『6月15日、天音くんへ
家庭教師が始まってから、もう二ヶ月が経ったね。
もう少し天音くんが考えている事を知りたくてこのノートを作ってみたよ。
これは、国語とか、小論文とか、英語とか、そういう勉強のノートじゃない。
今、あまねくんがどう思っているか。
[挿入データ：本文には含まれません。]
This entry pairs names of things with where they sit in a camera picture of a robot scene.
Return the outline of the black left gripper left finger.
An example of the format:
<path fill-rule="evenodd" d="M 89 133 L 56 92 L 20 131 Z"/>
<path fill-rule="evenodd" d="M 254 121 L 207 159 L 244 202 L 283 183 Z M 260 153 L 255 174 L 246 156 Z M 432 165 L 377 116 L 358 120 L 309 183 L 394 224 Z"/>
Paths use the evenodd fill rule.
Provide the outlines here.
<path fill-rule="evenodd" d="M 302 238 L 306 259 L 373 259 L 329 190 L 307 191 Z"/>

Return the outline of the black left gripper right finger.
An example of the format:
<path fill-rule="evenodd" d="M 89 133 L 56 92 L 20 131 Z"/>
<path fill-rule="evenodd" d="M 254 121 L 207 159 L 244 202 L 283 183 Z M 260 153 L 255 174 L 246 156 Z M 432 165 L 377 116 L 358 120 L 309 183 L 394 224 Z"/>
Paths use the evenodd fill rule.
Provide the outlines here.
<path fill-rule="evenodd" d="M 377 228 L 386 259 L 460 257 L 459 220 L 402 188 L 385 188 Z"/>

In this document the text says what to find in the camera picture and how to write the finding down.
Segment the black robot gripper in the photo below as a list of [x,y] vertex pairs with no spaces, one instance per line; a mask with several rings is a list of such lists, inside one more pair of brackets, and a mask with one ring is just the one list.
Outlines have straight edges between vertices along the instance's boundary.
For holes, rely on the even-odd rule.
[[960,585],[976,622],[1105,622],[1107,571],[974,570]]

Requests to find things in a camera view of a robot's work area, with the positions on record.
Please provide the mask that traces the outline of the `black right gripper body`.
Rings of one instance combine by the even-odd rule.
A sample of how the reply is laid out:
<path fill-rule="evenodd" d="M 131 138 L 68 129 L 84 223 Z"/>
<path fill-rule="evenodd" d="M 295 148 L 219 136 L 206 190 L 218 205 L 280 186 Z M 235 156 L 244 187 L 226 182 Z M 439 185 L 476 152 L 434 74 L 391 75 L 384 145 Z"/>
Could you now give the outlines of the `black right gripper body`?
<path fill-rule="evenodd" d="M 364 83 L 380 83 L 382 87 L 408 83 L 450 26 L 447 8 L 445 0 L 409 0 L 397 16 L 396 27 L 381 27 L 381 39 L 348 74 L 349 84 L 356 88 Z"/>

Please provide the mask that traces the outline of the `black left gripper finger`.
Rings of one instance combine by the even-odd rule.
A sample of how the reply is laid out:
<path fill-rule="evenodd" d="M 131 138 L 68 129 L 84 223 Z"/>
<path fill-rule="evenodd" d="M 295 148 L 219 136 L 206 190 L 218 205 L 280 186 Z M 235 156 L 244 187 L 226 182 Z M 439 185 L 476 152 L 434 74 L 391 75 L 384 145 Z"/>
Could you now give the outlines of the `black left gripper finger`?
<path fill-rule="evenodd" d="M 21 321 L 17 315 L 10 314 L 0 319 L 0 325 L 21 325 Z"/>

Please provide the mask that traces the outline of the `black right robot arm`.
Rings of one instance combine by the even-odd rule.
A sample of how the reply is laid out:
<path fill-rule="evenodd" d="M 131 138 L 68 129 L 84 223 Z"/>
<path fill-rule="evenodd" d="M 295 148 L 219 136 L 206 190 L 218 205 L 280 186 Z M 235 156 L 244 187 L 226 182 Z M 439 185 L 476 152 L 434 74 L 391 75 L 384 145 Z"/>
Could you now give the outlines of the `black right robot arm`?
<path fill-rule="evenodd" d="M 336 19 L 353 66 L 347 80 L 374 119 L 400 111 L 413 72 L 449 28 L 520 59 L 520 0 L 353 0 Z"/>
どんな勉強がしたいか。
今日はちょっと、しんどいな、とか。
将来、どんな大学を目指したいか……
なんでもいい。
しんどくなったときに、心の中をそのまま吐き出せるノートにしてほしい。
もちろん、今日はこんなことがあって楽しかった、とか、文化祭で疲れた、
とか、そんな日記みたいな使い方でもいいよ。
天音くんのペースで、自由に書いてくれたら嬉しい』
そこまで読んで律くんの指が止まった。
俺は、息ができなくなっていた。
このノートの始まりは、
中学受験に失敗して、
なかなか気持ちを立て直せなかった俺のためだった。
※
俺は中学受験の時と同じ塾のまま、高校受験をした。
また落ちるのが怖くて、
自分の偏差値よりもかなり下の高校を受けた。
無意識に保険をかけていたんだと思う。
先の大学入試を考えるだけで、胸の奥がぎゅっと縮んで、
息が浅くなる。
もう塾には行きたくない……
そう思って、初めて両親に我儘を言った。
両親はすぐに納得してくれて、
代わりに家庭教師として律くんが勉強を見てくれるようになった。
その時に用意してくれたものがこのノートだった。
勉強のためじゃない。
合格のためでもない。
折れないためのノート。
『7/20 個人面談で褒められた!英語伸びてるって!先生のおかげ。
ありがとー』
『7/22 それは天音君が頑張ったからだよ!この調子でA大目指そう!』
『12/2 数学ヤバい点数とっちゃった……もうダメかも……』
『12/4 そこまでやばくないよ!受験科目じゃないし、まだ挽回できるから焦らない!もうすぐクリスマスだね。来年はそれどころじゃなくなるから、今のうちに楽しんで』
『3/8 3年生卒業しちゃった……剣道部の先輩、A大受かったって!うらやましい!そして寂しい!』
『3/10 それはおめでとうだね。来年は天音の番だよ。
きっと天音は高校ではいい先輩なんでしょ?
俺の前では可愛いけど』『←可愛くない!』
『4/10 仲のいい友達と一緒のクラスになった!嬉しい!』
『4/12 よかったね。
でも受験期はライバルだしピリピリするから気を付けて。
でも終わったら、また仲良くなれるよ』『←考えただけで胃が痛い』
ふたりでノートを見ながら思い出を振り返る。
あ~こんなことあったね、とか、この時は大変だったとか。
ページをめくるたび、
あの頃は言えなかったことまで
なんでもない顔で話せるようになっていた。